Some of the beautiful clearing in the woodland area of Quarry Farm has the potential to be a nice, sunny, sheltered spot for a forest garden. Hopefully as a community group we can work to create a beautiful and productive space so please get in touch if you're interested in any aspect of this project, be it planning, plant selection, planting, landscaping or just talking about it. Any suggestions are very welcome, especially as for most people the forest garden concept is new and it is an area where experimentation is encouraged and needed.

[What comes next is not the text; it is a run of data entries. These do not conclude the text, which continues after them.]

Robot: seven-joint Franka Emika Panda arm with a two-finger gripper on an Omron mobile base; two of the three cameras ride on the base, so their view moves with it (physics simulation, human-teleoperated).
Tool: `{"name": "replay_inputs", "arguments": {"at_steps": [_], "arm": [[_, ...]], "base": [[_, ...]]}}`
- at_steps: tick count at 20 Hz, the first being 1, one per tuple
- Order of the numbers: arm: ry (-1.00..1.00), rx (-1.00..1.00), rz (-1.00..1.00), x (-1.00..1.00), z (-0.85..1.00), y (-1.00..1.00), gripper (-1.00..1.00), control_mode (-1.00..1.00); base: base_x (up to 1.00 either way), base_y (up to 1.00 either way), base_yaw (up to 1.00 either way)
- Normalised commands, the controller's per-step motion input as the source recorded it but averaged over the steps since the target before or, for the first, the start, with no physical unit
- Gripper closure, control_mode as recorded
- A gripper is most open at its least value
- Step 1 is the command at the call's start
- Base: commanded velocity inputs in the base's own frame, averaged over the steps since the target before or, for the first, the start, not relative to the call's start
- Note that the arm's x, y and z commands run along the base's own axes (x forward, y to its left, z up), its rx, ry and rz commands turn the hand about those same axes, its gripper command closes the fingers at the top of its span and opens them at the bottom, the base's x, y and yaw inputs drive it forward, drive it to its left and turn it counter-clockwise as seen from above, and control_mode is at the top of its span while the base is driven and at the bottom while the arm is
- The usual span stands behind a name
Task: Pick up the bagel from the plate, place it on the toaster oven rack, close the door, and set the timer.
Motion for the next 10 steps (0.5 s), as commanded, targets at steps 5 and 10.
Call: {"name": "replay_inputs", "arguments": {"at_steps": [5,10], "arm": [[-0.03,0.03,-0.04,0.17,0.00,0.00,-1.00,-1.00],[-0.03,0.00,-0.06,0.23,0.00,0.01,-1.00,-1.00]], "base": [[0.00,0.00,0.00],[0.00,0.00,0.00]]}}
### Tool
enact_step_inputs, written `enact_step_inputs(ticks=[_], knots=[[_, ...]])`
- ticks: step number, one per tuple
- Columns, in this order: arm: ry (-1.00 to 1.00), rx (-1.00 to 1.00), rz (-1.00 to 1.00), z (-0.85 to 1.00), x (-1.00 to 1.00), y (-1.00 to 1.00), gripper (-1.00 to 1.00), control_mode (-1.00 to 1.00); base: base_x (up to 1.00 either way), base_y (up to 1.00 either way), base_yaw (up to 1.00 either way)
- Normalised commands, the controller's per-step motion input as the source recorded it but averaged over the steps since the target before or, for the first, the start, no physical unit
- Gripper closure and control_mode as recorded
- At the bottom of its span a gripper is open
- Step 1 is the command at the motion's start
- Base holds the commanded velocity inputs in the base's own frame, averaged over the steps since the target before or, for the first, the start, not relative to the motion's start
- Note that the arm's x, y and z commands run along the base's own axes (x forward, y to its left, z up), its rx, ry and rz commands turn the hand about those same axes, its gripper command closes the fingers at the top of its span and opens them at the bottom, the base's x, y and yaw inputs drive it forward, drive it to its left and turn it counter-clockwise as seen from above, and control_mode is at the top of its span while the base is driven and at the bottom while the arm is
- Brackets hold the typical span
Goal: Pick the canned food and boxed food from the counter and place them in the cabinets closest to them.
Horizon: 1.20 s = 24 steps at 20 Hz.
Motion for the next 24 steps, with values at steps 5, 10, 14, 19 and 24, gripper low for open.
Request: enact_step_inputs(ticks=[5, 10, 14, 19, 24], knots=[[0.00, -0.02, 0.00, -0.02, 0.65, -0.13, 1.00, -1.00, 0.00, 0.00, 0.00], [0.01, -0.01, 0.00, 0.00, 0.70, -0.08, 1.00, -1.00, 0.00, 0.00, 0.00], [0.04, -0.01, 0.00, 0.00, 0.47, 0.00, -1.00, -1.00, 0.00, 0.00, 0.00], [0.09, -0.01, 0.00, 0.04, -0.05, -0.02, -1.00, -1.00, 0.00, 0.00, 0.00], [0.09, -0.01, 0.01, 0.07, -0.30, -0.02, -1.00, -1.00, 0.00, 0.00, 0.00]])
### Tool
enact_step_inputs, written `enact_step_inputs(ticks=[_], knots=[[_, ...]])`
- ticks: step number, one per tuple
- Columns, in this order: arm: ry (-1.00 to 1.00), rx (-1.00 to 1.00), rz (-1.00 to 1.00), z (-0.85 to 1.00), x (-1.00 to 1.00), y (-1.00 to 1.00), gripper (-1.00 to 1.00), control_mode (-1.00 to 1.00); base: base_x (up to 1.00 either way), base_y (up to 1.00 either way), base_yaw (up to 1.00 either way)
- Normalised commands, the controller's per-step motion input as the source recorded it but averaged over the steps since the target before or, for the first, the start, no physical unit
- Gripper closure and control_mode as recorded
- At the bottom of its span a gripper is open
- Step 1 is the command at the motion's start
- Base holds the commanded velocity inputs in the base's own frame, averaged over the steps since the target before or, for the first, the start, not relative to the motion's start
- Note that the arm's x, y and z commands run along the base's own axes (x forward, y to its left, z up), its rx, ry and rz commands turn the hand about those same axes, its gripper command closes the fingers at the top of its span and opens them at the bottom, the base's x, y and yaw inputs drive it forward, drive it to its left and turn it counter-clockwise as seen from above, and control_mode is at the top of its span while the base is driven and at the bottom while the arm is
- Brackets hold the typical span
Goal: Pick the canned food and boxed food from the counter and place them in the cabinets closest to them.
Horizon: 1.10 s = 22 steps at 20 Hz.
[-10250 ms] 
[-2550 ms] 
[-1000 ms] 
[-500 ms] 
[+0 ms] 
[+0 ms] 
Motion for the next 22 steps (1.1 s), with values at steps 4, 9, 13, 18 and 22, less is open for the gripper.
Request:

Overview of Forest Gardening:

The basic design principle of a forest garden is to create a self sustaining system, contrary to labour intensive annual vegetable production, which mimics nature and provides for human needs. This system is also known as Agroforestry and is based around plant associations. To mimic nature, the ecology of the garden must closely follow the environment it is in, i.e. a temperate garden must be created in a temperate climate, however, within this, micro-climates can be established and made use of. Following nature closely also means only using species native to the area; however, to increase diversity for the benefit of the gardeners, non-natives can be carefully selected. The system quickly becomes self sustaining as species are chosen for their longevity (perennials, shrubs, trees) or strong self seeding abilities. A forest is naturally self fertilising as trees and shrubs photosynthesise and bring up water and nutrients from the ground, then return it in ways such as leaf fall in autumn.

Plants such as legumes are also grown in agroforestry to add nitrogen. Unwanted species do not pose much of a problem once planted species at ground level, i.e. clover are established and fallen leaves will form a living mulch. Pests are also kept at a low level by species diversity, and therefore are not allowed to devastate, as they can in conventional horticultural practice and monoculture. This is also achieved by the inclusion of native species, aromatic herbs and flowering plants, which attract pest predators and can literally deter pests by scent. This diversity of species included also means disease is not allowed to take hold of and wreck an entire crop.

A forest garden is so called as it is incorporated into and indeed becomes a forest; the climax community. It comprises of layers and therefore makes maximum use of the space providing a vast range of plant materials. Layers include: the canopy (consisting of large fruit trees); the lower tree layer (smaller fruit and nut trees); the shrub layer (e.g. fruit bushes); the herbaceous layer (including herbs, perennial vegetables and self seeding annuals); ground cover (creeping species); the rhizosphere (root crops; bulbs, tubers etc) and the vertical layer (climbers trained up any vertical surface e.g. a wall or tree trunk). It is the task of the gardeners to try and guide and encourage planting towards the establishment of these layers.